Clustering based Distributed Phylogenetic Tree Construction
Phylogenetic tree construction has received much attention recently due to the availability of vast biological data. In this study, we provide a three step method to build phylogenetic trees. Firstly, a density-based clustering algorithm is used to provide clusters of the population at hand using the distance matrix which shows the distances of the species. Secondly, a phylogenetic tree for each cluster is constructed by using the neighbor-joining (NJ) algorithm and finally, the roots of the small phylogenetic trees are connected again by the NJ algorithm to form one large phylogenetic tree. To our knowledge, this is the first method for building phylogenetic trees that uses clustering prior to forming the tree. As such, it provides independent phylogenetic tree formation within each cluster as the second step, hence is suitable for parallel/distributed processing, enabling fast processing of very large biological data sets.
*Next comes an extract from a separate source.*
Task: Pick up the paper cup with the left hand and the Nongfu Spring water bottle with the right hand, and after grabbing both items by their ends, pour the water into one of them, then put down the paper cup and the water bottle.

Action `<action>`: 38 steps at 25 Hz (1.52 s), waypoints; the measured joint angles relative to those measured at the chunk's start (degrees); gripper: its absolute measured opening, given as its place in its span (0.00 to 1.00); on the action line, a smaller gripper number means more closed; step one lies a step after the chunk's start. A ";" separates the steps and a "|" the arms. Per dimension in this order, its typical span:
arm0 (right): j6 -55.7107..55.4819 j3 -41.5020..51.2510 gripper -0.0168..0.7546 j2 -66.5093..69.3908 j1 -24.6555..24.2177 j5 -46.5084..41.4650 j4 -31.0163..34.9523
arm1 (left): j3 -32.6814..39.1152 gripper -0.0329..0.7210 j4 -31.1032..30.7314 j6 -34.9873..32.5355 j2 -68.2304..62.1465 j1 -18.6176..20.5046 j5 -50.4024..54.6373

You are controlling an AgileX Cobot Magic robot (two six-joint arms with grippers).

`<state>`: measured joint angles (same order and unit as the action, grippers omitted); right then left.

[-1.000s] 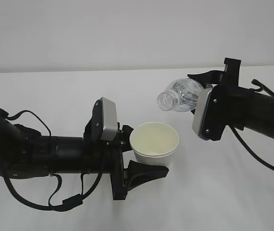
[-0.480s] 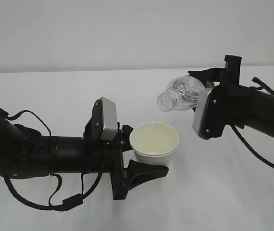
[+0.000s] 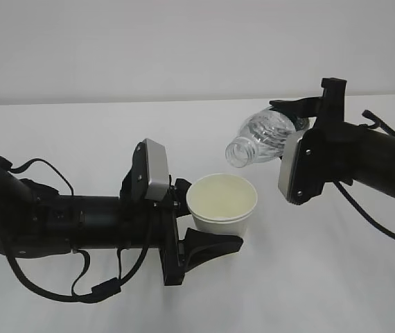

The proposed method, clustered neighbor-joining (CNJ) is applied to 145 samples from the Y-DNA Haplogroup G. Distances between male samples are the variation in their set of y-chromosomal short tandem repeat (STR) values. We show that the clustering method we use is superior to other clustering methods as applied to Y-DNA data and also independent, fast distributed construction of phylogenetic trees is possible with this method.